* _DATA FOR THIS TASK_
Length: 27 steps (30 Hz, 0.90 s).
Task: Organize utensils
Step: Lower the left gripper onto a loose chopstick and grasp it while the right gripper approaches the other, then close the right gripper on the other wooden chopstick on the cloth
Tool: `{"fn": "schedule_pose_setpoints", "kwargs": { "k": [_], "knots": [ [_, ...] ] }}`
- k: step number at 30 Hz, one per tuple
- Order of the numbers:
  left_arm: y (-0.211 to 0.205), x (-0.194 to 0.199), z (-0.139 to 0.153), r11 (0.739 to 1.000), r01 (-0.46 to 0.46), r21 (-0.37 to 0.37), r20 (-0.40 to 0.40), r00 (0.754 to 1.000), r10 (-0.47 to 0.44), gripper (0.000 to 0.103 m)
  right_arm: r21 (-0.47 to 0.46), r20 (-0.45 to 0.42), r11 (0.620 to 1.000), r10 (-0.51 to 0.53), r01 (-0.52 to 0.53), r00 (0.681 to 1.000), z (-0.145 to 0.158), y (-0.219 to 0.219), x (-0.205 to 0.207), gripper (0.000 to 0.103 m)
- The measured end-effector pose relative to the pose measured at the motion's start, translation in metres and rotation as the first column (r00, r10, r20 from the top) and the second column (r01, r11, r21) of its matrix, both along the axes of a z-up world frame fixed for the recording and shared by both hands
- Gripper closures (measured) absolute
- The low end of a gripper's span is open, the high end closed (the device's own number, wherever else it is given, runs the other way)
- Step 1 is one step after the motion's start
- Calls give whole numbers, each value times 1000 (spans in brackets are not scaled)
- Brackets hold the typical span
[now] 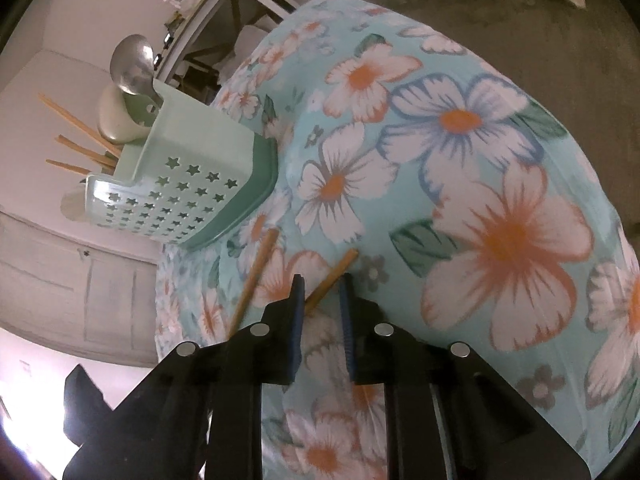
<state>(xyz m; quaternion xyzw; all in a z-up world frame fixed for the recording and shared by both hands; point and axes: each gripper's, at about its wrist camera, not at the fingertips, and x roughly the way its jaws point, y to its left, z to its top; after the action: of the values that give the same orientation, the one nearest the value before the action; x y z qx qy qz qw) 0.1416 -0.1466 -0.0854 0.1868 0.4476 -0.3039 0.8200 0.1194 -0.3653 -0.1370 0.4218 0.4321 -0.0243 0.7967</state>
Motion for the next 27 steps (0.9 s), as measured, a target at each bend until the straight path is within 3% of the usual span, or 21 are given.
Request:
{"fn": "schedule_pose_setpoints", "kwargs": {
  "k": [8,14,19,23,27],
  "knots": [
    [41,-8,1,979,-164,-121,-183,973,140,94,-147,0,985,92,-91,996,8,27,30,89],
    [78,-14,2,951,-275,-144,-233,943,238,95,-256,-20,939,233,-230,972,15,69,49,92],
    [93,-13,9,933,-305,-188,-259,932,253,94,-311,-38,899,314,-310,949,16,99,47,95],
    [97,-1,20,926,-302,-226,-250,937,245,77,-310,-44,892,333,-330,942,12,105,41,95],
    [78,25,27,940,-255,-227,-243,949,199,69,-277,-43,901,336,-334,941,9,98,36,95]
  ]
}}
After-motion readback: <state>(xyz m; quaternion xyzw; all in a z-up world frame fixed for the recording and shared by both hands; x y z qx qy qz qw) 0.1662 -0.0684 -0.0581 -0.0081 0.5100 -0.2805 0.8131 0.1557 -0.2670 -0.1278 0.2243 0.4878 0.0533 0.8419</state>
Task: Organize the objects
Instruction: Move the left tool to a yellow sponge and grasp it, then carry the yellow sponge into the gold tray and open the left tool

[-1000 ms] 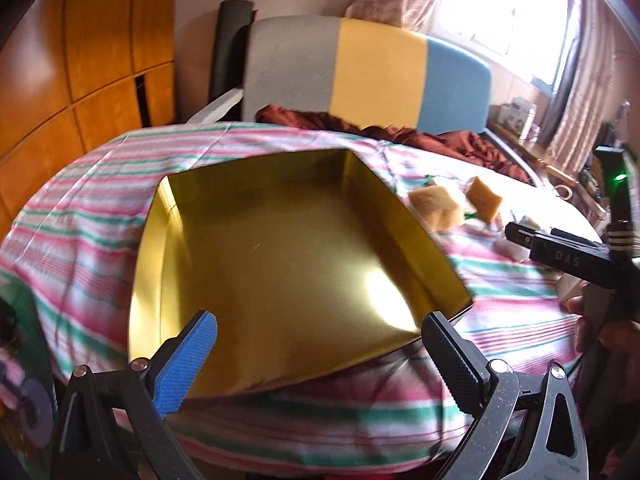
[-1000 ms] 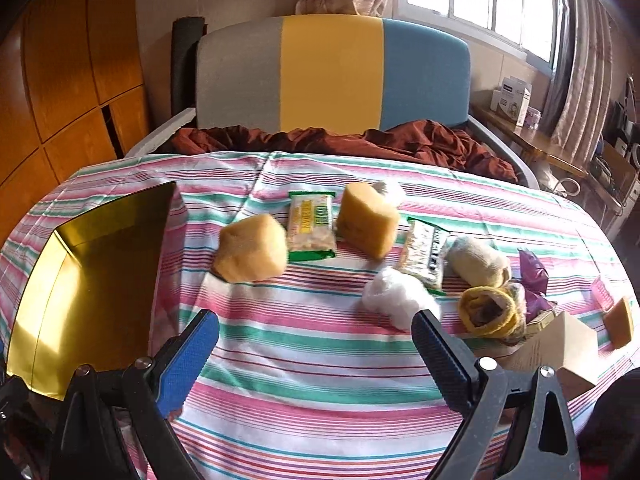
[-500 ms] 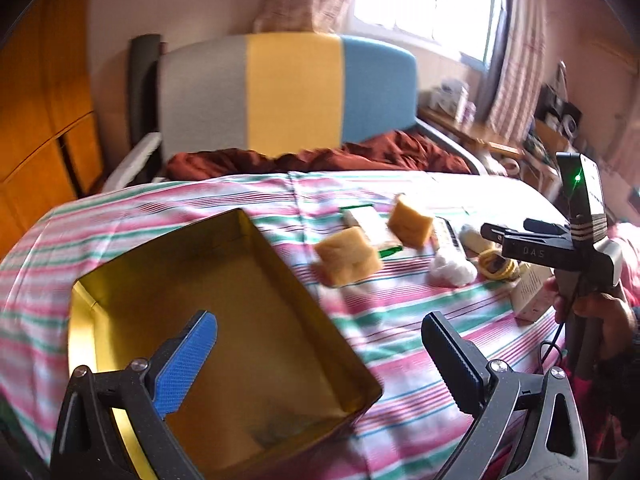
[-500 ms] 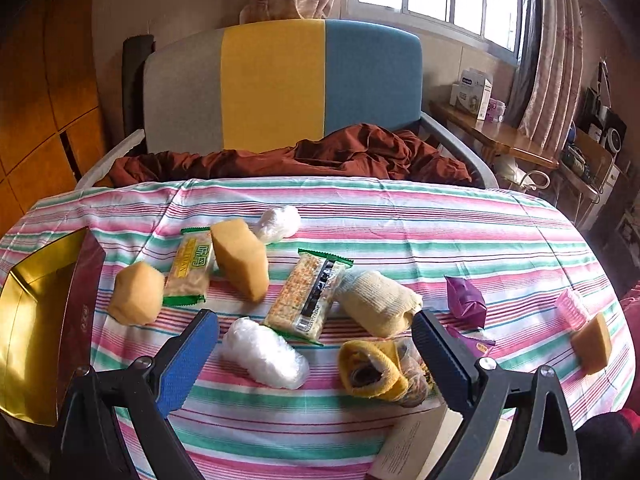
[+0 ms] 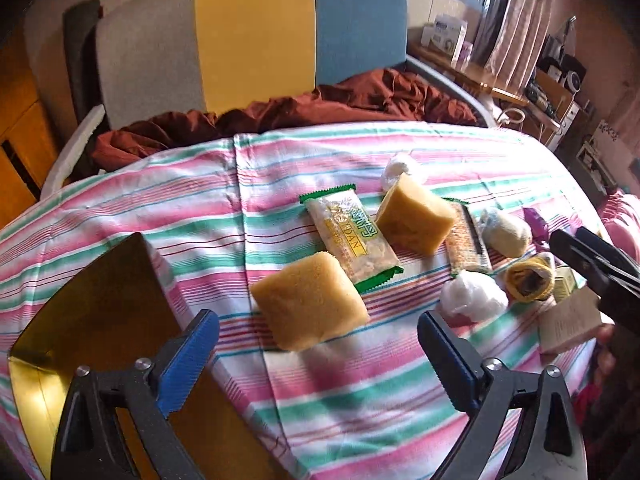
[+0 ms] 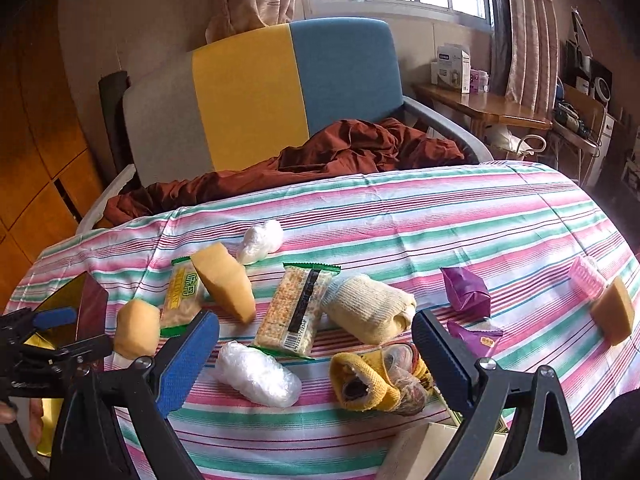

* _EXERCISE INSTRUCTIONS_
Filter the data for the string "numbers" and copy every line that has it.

* _WORKED SOLUTION_
- Order of the numbers:
- Calls give whole numbers, each value times 1000 (spans in brackets are not scaled)

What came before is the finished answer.